Les carabiniers ont aussi procédé à la saisie de biens pour une valeur estimée à 300 millions d’euros. Certains des biens sont des supermarchés de la marque Deco, des agences immobilières, des terrains, des appartements et des voitures de luxe. Les enquêtes ont mis à jour des comptes bancaires en Italie et en Suisse. Les enquêteurs ont découvert des violations des normes contre le blanchiment de la part des banques de connivence.
En effet, sans la complicité des « cols blancs », la mafia n’existerait pas.

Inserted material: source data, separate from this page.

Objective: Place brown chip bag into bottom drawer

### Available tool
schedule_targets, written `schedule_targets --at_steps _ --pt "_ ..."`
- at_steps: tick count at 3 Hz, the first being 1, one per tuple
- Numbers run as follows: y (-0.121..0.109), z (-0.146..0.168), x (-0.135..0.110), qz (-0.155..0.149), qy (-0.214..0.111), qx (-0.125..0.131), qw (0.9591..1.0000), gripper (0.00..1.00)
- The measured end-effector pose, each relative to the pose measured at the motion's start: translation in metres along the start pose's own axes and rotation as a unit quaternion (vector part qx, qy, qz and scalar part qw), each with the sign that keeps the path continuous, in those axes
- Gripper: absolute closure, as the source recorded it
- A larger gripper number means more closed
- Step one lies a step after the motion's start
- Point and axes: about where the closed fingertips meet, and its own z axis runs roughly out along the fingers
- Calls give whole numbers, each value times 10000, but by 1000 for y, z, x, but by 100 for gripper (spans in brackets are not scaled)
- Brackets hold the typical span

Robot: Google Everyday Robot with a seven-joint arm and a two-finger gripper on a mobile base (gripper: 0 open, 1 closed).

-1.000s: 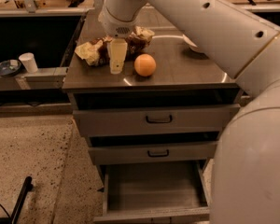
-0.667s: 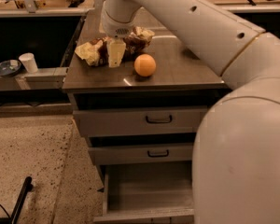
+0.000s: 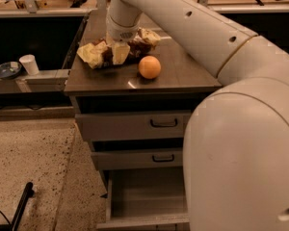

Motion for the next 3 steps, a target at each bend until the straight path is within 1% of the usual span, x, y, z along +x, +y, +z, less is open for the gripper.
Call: schedule_targets --at_steps 1,2,3 --pt "-4 3 3 -30 62 26 10000 73" --pt "-17 -18 3 -176 174 241 9994 96" --pt "-39 -68 2 -440 152 647 9968 100"
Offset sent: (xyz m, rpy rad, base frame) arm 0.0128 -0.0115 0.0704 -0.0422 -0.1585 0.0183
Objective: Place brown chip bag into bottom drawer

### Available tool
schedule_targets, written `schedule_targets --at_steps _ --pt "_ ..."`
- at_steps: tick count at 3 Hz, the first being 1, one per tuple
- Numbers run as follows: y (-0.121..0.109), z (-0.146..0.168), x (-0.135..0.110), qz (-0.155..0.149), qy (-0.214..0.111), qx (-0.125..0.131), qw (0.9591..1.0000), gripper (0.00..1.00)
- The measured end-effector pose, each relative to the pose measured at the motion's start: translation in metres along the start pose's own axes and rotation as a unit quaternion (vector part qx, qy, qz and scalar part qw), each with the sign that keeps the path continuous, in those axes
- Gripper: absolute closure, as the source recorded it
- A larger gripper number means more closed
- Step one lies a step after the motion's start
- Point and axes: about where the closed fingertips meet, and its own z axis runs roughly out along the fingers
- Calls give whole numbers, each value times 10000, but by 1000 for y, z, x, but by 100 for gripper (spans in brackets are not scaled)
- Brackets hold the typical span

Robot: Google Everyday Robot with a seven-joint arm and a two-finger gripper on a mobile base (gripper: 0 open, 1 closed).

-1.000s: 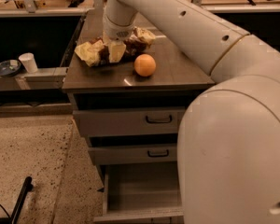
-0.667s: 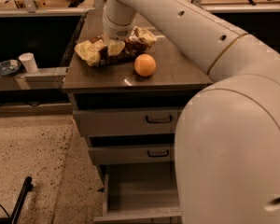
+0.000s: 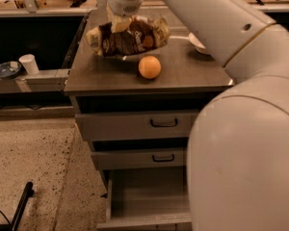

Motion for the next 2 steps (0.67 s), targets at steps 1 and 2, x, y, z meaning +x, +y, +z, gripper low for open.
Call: schedule_targets --at_steps 1,2 --pt "-16 -40 -5 -236 -280 372 9986 100" --pt "-29 -63 -5 -536 -397 575 9961 100"
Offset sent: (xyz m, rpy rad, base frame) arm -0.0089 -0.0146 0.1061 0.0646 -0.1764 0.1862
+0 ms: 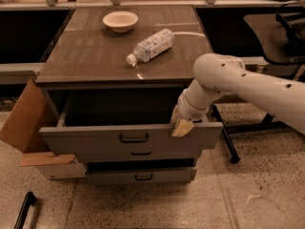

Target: Open top drawer

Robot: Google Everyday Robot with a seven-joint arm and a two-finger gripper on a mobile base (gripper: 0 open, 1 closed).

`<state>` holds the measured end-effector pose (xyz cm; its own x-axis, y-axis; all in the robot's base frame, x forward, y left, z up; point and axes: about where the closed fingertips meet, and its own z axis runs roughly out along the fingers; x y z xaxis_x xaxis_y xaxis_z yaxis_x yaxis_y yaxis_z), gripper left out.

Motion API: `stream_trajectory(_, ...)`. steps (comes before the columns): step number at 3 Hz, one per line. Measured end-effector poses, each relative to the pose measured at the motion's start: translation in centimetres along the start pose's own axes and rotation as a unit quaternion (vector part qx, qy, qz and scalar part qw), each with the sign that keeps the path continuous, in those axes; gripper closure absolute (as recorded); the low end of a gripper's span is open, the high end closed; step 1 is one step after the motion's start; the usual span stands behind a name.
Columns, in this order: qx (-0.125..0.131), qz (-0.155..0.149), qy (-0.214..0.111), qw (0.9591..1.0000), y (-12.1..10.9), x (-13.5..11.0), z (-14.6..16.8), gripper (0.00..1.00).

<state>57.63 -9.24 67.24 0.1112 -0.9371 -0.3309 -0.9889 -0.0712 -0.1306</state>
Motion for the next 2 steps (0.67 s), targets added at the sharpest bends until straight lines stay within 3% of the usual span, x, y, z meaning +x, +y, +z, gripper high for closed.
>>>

Ps : le calibre 9mmX21 IMI (98 FS) est un calibre « civil » spécifiquement utilisé dans des armes de poing italiennes (Beretta). Cette munition a été développée car les tireurs sportifs italiens n’ont pas accès aux munitions « de guerre » comme le 9mmX19 (9 mm parabellum) qui équipe l’OTAN (ce n’est pas le cas en France ou tout membre de la FFTir remplissant les conditions nécessaires peut acquérir des armes militaires, dans la mesure où elles ne peuvent tirer en rafale) . Les capacités techniques de cette munition sont identiques à celles du 9 mm parabellum, mais ne peuvent être chambrées dans une arme militaire. Tout cela est dû à la « curiosité » de la législation sur les armes en Italie. C’est pour cette raison que l’on ne trouve le 9X21 imi qu’en Italie. Il n’est donc pas surprenant de retrouver cette munitions dans les mains de mafieux (elle a sans doute été dérobée), Rodier (Alain), cf2r.

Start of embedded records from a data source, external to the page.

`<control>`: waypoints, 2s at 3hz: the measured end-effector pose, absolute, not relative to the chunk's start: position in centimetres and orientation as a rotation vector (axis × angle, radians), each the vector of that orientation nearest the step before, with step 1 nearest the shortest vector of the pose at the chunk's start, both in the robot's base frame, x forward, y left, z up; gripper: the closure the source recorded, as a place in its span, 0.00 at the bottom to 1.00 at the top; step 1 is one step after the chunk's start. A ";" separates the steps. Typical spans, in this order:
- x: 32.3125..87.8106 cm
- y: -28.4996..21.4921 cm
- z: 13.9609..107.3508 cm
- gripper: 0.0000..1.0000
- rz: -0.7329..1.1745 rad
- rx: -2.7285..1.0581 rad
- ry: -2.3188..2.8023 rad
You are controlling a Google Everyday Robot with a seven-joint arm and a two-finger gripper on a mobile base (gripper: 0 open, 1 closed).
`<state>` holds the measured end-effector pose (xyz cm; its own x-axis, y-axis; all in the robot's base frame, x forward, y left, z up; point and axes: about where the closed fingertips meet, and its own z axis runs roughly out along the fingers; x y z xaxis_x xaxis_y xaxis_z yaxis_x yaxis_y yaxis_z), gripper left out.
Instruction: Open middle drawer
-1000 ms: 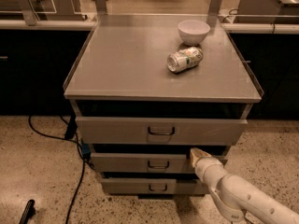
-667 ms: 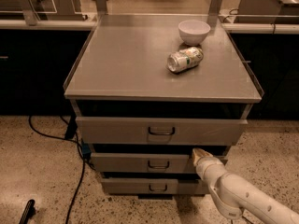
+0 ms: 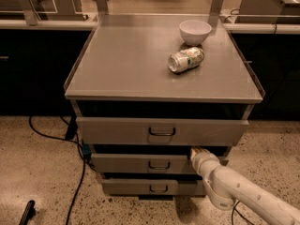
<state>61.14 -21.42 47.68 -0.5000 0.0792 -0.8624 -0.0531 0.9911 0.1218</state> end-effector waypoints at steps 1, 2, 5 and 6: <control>61.2 -21.4 47.7 1.00 0.160 0.018 2.088; 61.8 -21.5 46.5 1.00 0.137 0.043 2.148; 61.7 -23.3 43.6 1.00 0.038 0.101 2.280; 61.6 -23.3 43.8 1.00 0.037 0.101 2.286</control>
Offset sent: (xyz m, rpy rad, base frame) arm 0.0151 -0.0035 -0.0349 -0.0290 0.1833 -0.0730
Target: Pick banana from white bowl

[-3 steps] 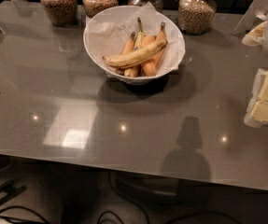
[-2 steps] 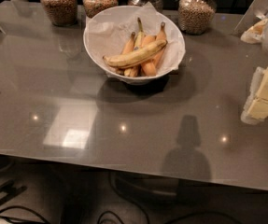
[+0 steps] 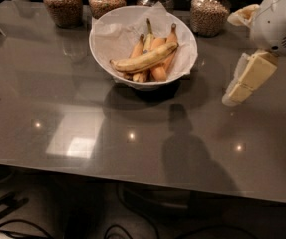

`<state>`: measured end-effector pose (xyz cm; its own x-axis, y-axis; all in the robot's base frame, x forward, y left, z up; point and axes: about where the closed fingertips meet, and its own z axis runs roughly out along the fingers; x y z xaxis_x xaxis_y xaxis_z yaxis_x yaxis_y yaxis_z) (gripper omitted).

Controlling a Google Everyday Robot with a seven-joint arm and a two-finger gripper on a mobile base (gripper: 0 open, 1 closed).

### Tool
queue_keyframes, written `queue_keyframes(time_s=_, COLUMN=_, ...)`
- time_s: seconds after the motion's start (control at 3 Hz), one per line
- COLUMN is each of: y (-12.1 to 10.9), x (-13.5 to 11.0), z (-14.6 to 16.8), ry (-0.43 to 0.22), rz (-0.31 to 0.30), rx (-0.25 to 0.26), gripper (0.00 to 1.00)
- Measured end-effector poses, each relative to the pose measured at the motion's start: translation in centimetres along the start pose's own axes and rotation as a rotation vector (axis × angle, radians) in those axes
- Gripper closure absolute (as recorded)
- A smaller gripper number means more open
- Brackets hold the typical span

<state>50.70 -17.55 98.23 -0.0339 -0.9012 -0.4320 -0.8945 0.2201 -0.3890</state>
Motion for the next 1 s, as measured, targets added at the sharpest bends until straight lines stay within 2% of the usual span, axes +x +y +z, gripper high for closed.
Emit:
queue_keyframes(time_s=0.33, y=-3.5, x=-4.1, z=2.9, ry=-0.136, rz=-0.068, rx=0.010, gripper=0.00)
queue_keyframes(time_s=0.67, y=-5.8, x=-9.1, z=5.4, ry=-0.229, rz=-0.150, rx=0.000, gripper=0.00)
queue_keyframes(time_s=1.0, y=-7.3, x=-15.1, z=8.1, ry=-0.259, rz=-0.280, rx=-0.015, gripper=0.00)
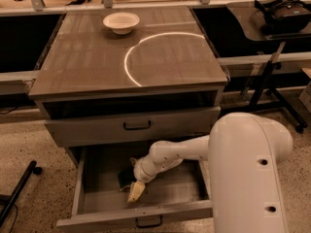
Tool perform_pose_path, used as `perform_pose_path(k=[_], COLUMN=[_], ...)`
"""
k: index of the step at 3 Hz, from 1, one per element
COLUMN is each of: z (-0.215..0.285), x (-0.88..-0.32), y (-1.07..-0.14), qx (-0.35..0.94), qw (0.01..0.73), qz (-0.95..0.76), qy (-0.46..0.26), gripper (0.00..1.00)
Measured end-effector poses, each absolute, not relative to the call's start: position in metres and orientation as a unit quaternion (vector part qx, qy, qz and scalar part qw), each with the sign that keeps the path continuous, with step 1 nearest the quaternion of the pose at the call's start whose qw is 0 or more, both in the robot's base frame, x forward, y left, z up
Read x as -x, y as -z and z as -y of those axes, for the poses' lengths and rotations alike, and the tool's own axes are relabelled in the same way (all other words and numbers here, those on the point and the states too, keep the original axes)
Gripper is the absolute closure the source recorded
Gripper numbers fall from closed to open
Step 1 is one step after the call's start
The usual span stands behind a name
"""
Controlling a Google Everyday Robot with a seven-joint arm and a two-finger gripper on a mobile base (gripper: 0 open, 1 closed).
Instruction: Pick sponge from middle drawer and place on counter
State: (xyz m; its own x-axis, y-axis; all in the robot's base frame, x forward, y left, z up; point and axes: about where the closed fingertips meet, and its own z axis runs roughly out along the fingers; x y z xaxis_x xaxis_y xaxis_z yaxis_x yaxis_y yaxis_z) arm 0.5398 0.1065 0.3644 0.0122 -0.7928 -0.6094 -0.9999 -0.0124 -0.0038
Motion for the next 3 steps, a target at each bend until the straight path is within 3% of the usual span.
perform_pose_path(k=[3], z=[-0.1107], x=[-0.5374], y=[-0.3490], qx=[0.671], qw=[0.216], qz=[-0.664], qy=[-0.249], gripper=[0.72])
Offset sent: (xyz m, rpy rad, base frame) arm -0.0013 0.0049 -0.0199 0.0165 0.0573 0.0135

Dans un silence assourdissant, le 28 février 2008, le tribunal d’Agrigento a condamné pour association mafieuse, l’ex assesseur régional Vicenzo Lo Giudice, à 16 ans de prison. Vicenzo Lo Guidice, photo à gauche, est un homme politique sicilien très puissant. De 1991 à 2004, il a été député de la très autonome région Sicile. Il fut assesseur régional, une sorte de ministre, chargé de l’administration du territoire, puis président de la commission régionale pour la santé. En 2001, il appartenait au parti du centre, l’UDC. En 2004, il fut arrêté dans le cadre de l’enquête dénommée « Haute mafia ». Il louait à une coopérative gérée par une cosca mafieuse des terrains que la justice avait précisément confisqués à cette famille mafieuse ! Sous le plancher de sa maison, la police avait retrouvé 500 millions de lires qu’il avait tenté de changer en euros avant le 1er janvier 2002. La magistrature a, par ailleurs, saisi des biens pour une valeur de 5 millions d’euros (cf. La confiscation : le reportage)Au cours du procès, l’accusation a présenté des enregistrements d’écoutes. Vicenzo Lo Giudice tenait des propos élogieux envers les chefs mafieux. Il a été reconnu coupable de corruption, de recyclage d’argent sale, et de fraude dans la gestion des appels d’offre.
Le tribunal a aussi condamné : le chef mafieux de Canicattì, l’ancien maire de Canicattì, l’ancien président de la province d’Agrigente et fils, l’ancien conseiller provincial et adjoint aux travaux publics de la ville Caltanissetta.